As federal debt spirals, higher interest rates and inflation could make affordability even worse.
The Big Picture
America’s national debt is skyrocketing, and the consequences are showing up in higher mortgage rates, growing deficits, and a looming fiscal crisis. Congress continues its reckless spending habits, ignoring the mounting costs of debt service and the long-term economic risks.
Despite recent Federal Reserve rate cuts, mortgage rates remain high, driven by investor concerns about deficits and inflationary policies. If Congress refuses to rein in spending, Americans will continue to feel the effects at the gas pump, the grocery store, and when trying to buy a home.
Zooming In
Congress Continues Its Fiscal Irresponsibility
Most Democrats and Republicans are in denial about America’s financial trajectory:
- The federal deficit in FY 2025 is already $622 billion, $242 billion higher than this time last year.
- Federal tax receipts are down 7%, while spending is up 18%.
- Net interest payments on the debt are projected to surpass $1 trillion—more than what’s spent on Medicare or the military.
Congress refuses to address the structural drivers of debt, like unchecked entitlement spending and wasteful federal programs. Without reform, the debt burden will continue to crush economic opportunity for future generations.
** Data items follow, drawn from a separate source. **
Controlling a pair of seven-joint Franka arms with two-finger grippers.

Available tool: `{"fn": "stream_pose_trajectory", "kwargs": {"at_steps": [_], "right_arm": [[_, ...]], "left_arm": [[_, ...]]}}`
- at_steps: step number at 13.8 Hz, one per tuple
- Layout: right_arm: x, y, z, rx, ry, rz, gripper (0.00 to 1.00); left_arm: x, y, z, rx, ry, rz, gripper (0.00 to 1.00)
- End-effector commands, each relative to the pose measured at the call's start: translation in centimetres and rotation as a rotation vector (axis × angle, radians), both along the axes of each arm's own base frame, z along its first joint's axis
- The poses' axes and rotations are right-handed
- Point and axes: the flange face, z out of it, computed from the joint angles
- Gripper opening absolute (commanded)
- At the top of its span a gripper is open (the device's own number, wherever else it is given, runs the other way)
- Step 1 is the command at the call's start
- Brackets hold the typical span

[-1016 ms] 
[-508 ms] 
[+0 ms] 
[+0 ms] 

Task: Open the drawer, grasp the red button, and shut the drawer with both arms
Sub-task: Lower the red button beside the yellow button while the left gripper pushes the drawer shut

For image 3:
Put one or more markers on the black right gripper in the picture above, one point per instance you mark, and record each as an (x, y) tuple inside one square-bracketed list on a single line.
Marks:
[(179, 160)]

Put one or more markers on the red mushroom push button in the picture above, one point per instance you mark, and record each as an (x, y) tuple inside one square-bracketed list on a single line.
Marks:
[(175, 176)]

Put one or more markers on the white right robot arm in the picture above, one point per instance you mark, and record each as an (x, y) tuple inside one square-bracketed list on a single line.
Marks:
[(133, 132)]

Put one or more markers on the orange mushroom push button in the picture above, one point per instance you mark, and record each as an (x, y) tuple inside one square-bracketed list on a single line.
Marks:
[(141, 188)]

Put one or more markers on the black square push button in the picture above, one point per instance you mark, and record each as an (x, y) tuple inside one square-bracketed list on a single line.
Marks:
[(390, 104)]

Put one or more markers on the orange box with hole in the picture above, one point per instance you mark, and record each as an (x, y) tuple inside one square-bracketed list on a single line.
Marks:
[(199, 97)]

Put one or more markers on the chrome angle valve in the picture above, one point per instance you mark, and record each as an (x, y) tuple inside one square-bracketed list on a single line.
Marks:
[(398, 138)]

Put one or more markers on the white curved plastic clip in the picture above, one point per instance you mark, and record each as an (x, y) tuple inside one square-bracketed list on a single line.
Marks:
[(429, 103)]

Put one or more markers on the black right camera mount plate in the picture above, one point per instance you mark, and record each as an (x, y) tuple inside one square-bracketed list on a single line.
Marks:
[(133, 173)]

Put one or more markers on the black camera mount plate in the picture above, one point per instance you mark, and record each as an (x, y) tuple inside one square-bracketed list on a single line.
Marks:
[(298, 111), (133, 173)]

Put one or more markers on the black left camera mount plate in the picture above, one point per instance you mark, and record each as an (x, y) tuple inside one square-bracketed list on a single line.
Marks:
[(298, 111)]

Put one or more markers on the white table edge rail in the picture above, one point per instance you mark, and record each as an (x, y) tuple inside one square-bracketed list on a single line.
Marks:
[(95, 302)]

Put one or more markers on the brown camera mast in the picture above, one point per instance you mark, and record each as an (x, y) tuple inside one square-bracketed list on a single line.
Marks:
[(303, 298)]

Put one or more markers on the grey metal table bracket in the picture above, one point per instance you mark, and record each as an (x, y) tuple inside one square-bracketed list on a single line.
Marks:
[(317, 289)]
The Rising Cost of Borrowing
Federal debt isn’t just an abstract number—it directly impacts mortgage rates and borrowing costs:
- 30-year fixed mortgage rates hit 7% in November, up from 6.26% in October.
- Mortgage rates remain high despite Federal Reserve rate cuts, as investors demand higher yields to compensate for growing U.S. debt risk.
- The yield on a 10-year Treasury is 4.37%, nearing its highest level since 2007.
Higher yields on government debt make borrowing more expensive for businesses and consumers, slowing economic growth and keeping homeownership out of reach for many Americans.
America’s Growing Debt Burden
The share of the U.S. budget financed by debt is approaching 28%—and will keep rising:
- The U.S. is projected to borrow nearly $2 trillion in FY 2025 just to cover its deficit.
- Net interest payments on debt now exceed $1 trillion, surpassing Medicare spending.
- Congress continues adding new spending and tax cuts, worsening the deficit with no plan for long-term fiscal sustainability.
This unsustainable borrowing cycle risks long-term economic instability, increasing the likelihood of future financial crises and higher inflation.
Data Snapshot
- $622 billion deficit in FY 2025 so far, $242 billion higher than FY 2024.
- Net interest payments on debt now exceed $1 trillion, surpassing Medicare spending.
- 30-year mortgage rates remain above 6.7%, despite Federal Reserve rate cuts.
- U.S. Treasury yields are at their highest levels since 2007, making borrowing more expensive.
- Projected debt will exceed $50 trillion by 2034, with nearly 30% of government spending financed by borrowing.



Independent Lens
Independent voters prioritize affordability and responsible fiscal policy—but Washington refuses to act. Without serious spending reforms, America will continue down an unsustainable path of debt, high interest rates, and economic stagnation.
Congress must stop the cycle of deficit spending before it’s too late. If leaders won’t act, voters must demand accountability in the next election.